Most of the arms control agreements and peace treaties are the legacy of Democratic Presidents: President Carter played a pivotal role in Camp David Accord between Egypt and Israel; the 1994 Agreed Frame Work between the US and North Korea was drafted and signed under the auspices of President Clinton and the Joint Comprehensive Plan of Action (JCPOA) between P5+1 and Iran can patently be called the effort of President Obama to clinch a nuclear deal with Iran. The historic nuclear accord, JCPOA, signed in the penultimate year of President Obama’s two-term tenure has major opponents in the Middle East casting aspersions on the intentions of Iran since its outset. The deal also infuriated many Republicans at that time and the Republican presidential candidate in November-2016 elections, Donald Trump, said that he would tear up the Iran deal if elected as President. Nonetheless he gave a go ahead to the deal during the first fifteen months of his tenure by waving off sanctions besides tearing down various provisions of the JCPOA but May 12 seems a decisive date for the nuclear deal as President Trump may refuse to sign sanction-waivers this time.
JCPOA may not be detrimental to the interests of the US and its allies as President Trump’s recently-fired Secretary of State Rex Tillerson and incumbent Secretary of Defense James Mattis have time and again reaffirmed the benefits of this deal to the national security interests of the US. However appointment of Mike Pompeo as the Head of Foggy Bottom replacing Rex Tillerson and the belligerent John Bolton as the National Security Advisor signals something untoward from the Trump administration in the month of May. Mike Pompeo and John Bolton are the staunchest critics of the Iran deal and their opinion converges at the point of regime change in Iran by preventive military strikes alike Iraq. John Bolton, the Bush era’s US ambassador to the UN and undersecretary of state for arms control and international security is widely known for his significant role in preparing an unneeded, unjustified and flawed case for military adventure in Iraq which was vituperated gravely in the report presented by the Iraq Study Group chaired by the former Secretary of State James Baker.
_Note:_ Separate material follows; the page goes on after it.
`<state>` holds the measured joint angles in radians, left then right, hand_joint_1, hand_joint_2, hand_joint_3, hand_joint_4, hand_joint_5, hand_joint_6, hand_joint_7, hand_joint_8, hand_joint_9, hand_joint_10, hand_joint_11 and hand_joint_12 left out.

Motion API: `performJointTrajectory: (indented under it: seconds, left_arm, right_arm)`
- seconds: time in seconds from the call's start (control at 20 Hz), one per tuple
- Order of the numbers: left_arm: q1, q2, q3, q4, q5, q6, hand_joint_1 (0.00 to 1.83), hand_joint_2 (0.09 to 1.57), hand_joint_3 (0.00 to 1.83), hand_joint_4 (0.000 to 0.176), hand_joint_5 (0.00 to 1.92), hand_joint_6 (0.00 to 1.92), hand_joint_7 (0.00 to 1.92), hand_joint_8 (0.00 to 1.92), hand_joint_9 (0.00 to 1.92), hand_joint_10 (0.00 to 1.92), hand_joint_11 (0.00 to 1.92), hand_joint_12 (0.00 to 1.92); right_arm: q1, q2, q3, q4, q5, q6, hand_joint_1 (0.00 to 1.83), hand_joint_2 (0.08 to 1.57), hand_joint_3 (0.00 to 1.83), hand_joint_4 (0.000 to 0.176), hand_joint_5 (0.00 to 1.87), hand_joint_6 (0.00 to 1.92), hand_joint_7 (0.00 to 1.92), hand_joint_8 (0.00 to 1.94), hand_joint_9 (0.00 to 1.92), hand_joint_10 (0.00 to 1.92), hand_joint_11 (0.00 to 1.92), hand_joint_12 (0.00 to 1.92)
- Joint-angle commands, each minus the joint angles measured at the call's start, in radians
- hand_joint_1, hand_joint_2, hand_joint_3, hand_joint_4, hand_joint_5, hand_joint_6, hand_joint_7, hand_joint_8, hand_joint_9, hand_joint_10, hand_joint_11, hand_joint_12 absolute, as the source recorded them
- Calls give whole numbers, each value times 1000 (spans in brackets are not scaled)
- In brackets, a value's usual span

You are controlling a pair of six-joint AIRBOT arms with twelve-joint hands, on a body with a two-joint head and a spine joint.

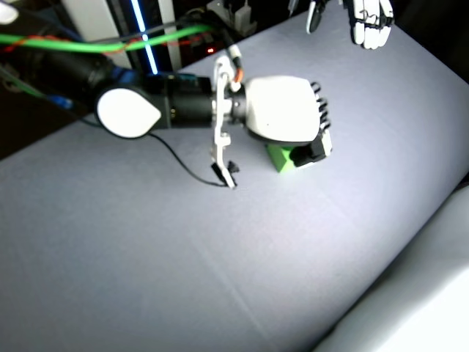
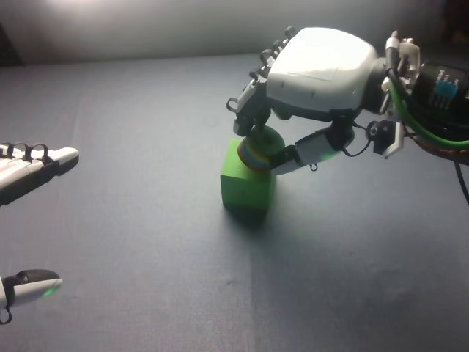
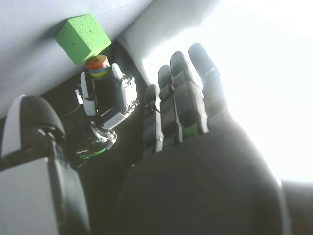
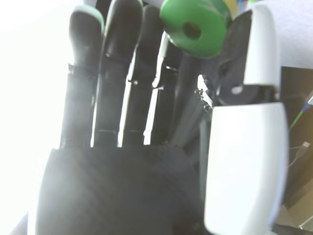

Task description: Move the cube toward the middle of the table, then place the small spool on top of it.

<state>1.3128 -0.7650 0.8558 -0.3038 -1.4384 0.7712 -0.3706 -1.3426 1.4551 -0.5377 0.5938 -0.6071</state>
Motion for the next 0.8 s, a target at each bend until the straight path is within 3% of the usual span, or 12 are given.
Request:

Coincidently, Trump’s closest aides are disgusted at the Iran deal besides being the advocates of military strikes. The incumbent US ambassador to the UN Nikki Haley, who enjoys an excellent rapport with President Trump, is no different from Pompeo and Bolton and has criticized the Iran deal multiple times at the UN forum.
On the other hand President Trump’s two major allies in the Middle East scilicet Israel’s Prime Minister Benjamin Netanyahu and Saudi Arabia’s crown prince Mohammad Bin Salman are the long-time opponents of this deal and have a converging conclusion that the fiscal benefits enjoyed by Iran from this deal would solidify its nuclear and missile base for future activities besides ramping up its monetary support to non-state actors and disaffected groups in Syria and Yemen. The Saudi crown prince during his recent two-week state trip to the US cautioned that they might be in a war with Iran in the next 10–15 years. Ergo, the allies and advisors of President Trump stand on four common parameters: JCPOA serves tenebrous prospects for the US and its allies; the US must retreat from the JCPOA immediately; re-imposition of pre-JCPOA sanctions on Iran waived under Security Council resolution 2231; and military action against Iran if it continues with its nuclear and missile program. The common conclusion makes the way easiest for the US President but he must re-think JCPOA, which flat out defers the case of preparing a nuclear weapon by Iran for more than 15 years from its date of implementation. The US’ withdrawal from the landmark deal will not only destroy the strategic equilibrium created under JCPOA but a nonpareil turbulence will get its inception in the Middle East.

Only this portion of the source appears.